Google hasn’t revealed how many of those 40 million users pay Google $50 per user, per year for the Google Apps for Business edition, though the company claims hundreds of thousands of users are paid customers.
Still, Gartner said the enterprise version of Gmail is gaining traction in commercial organizations with more than 5,000 seats and now has nearly half the market for cloud email in that market sector. Gartner analyst Matthew Cain predicts big growth for the cloud email niche.
“While cloud email is still in its infancy, at 3 percent to 4 percent of the overall enterprise email market, we expect it to be a growth industry, reaching 20 percent of the market by year-end 2016, and 55 percent by year-end 2020,” Cain said.
He added that, after the dominant Microsoft Exchange, Gmail is the only email system that has prospered in the enterprise space since its inception there in 2007. Google and Microsoft have squeezed Novell GroupWise and IBM Lotus Notes/Domino, which have both lost market momentum, and others.
Interestingly, Cain’s research revealed that Google hasn’t been as accommodating as it could be when it comes to Gmail.
The company apparently focuses on user feature functionality for the broader consumer market and largely ignores requests from financial services firms and others for features that satisfy their requirements on the back end.

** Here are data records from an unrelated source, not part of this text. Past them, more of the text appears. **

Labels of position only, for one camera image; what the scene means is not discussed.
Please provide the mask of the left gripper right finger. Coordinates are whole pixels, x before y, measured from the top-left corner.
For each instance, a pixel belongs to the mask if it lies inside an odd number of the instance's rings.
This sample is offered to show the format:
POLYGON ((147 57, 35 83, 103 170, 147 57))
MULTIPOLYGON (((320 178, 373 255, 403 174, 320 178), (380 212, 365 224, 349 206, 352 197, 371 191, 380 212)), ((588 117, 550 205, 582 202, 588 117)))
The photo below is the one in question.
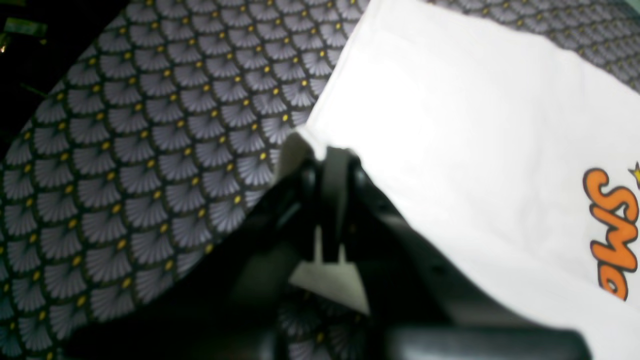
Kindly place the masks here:
POLYGON ((576 330, 542 325, 503 305, 411 228, 350 155, 350 225, 374 330, 372 360, 589 360, 576 330))

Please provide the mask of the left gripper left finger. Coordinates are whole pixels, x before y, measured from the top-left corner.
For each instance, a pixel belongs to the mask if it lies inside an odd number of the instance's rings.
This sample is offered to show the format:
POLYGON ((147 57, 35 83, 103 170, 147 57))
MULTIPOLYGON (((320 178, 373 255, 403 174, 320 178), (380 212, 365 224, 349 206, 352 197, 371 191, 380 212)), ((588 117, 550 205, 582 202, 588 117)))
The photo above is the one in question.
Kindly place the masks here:
POLYGON ((185 278, 141 309, 76 330, 67 360, 285 360, 277 312, 318 166, 304 161, 185 278))

“Banks, for example, may require surveillance capabilities that Google is unlikely to build into Gmail, given the limited appeal,” Cain noted, adding that large system integrators and enterprises said Google’s lack of transparency in areas such as continuity, security and compliance can thwart deeper relationships.
While cloud email such as Gmail and Exchange Online are here to stay, Cain recommends that most organizations execute one more on-premises upgrade through 2014, or even employ a hybrid system of cloud and on-premise in-boxes.
That’s an approach Microsoft currently promotes as it begins to more aggressively ramp up its Office 365 cloud suite, which includes Exchange Online, SharePoint collaboration and other services.
Gartner will outline the battle between Google and Microsoft in the enterprise email market at the Gartner Symposium/ITxpo next month.